Очевидно отрицать политику в университете – это очень лицемерная позиция, поскольку на самом деле, она оборачивается намерением получения преимуществ в дискуссии одной партии над второй. Причем, как правило, проправительственной позиции над оппонентской.
Более того оппонентов либо не приглашают, а то и не допускают в студенческие аудитории, где пропагандируются заведомо искаженные позиции противной стороны. Чаще всего просто шельмуются до карикатурного вида.
Интуитивно Майкл это понимал, поэтому и не присоединился к демаршам «анархистов»-эпигонов.
Само собой против присутствия в вузах политики выступают политически ангажированные представители государственной пропаганды, для которых вузовское понятие политики смерти подобно.
То есть при отсутствии убедительных контраргументов они предлагают противной стороне не пользоваться научными категориями политики, которые предполагают открытые, исключающие какой-либо диктат прения, а тем более окрик властных структур, чувствующих нелегитимность своего руководящего положения в условиях зажима критики.
* * *
Руководством университета пропагандистский замысел Щукина был не только раскрыт, но и изобличен.

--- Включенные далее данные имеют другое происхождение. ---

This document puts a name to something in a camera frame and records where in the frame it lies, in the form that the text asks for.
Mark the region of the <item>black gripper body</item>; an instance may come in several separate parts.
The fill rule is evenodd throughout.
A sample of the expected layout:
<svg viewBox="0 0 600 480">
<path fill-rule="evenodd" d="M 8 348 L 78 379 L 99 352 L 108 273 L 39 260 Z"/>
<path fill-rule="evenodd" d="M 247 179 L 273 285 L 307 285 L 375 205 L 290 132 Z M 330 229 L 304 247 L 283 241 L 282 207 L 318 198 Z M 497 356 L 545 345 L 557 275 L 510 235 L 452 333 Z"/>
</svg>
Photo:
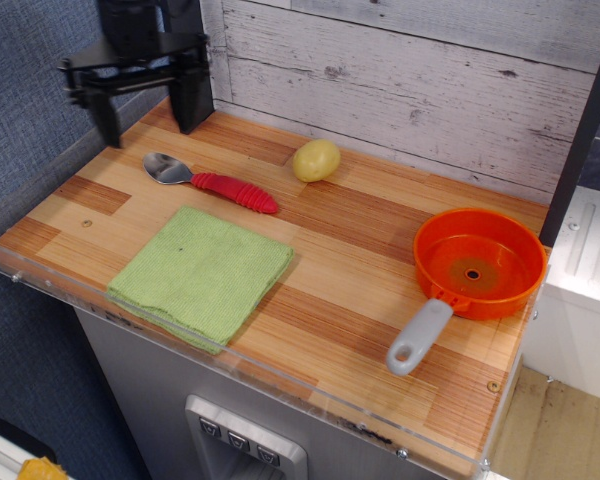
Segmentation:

До ввода войск нацгвардии для ареста сторонников Василия дело не дошло, но Майклу пришлось лично поручиться за своего великовозрастного русского коллегу.
* * *
Коллеги пересекались в учебе, в кампусе и в спорте:
– А то, – не уставал повторять Щукин, – сегодня студент университета – завтра боец «зеленого фронта».
* * *
По мнению Майкла, вольнослушатель Щукин вел себя чересчур вольно, как если бы не боялся мрачных последствий режима страны, из которой он прибыл.
Щукин: «Заниматься наукой прибыльно, пока это не гибельно». (Doing science is profitable, as long as it's not disastrous).
Он и кликуху свою – позывной: «Пострел», оправдывал.
«Наш пострел – везде поспел».
Неясным для Майкла было, откуда он прибыл: из СССР или РФ. И тем более оставалось неясным, в какую вернется.
Он мог позволить себе пошутить: У нас поля засевают, а мозги засирают (Our fields are being sown and our brains are being fucked up).
Майклу импонировала деятельность Василия Архиповича Щукина в качестве активиста Гринпис.
* * *
Сокурсники над Щукиным, особенно над его английским «подщучивали», но в целом уважали его трудолюбие и владение на разговорном уровне несколькими европейскими языками.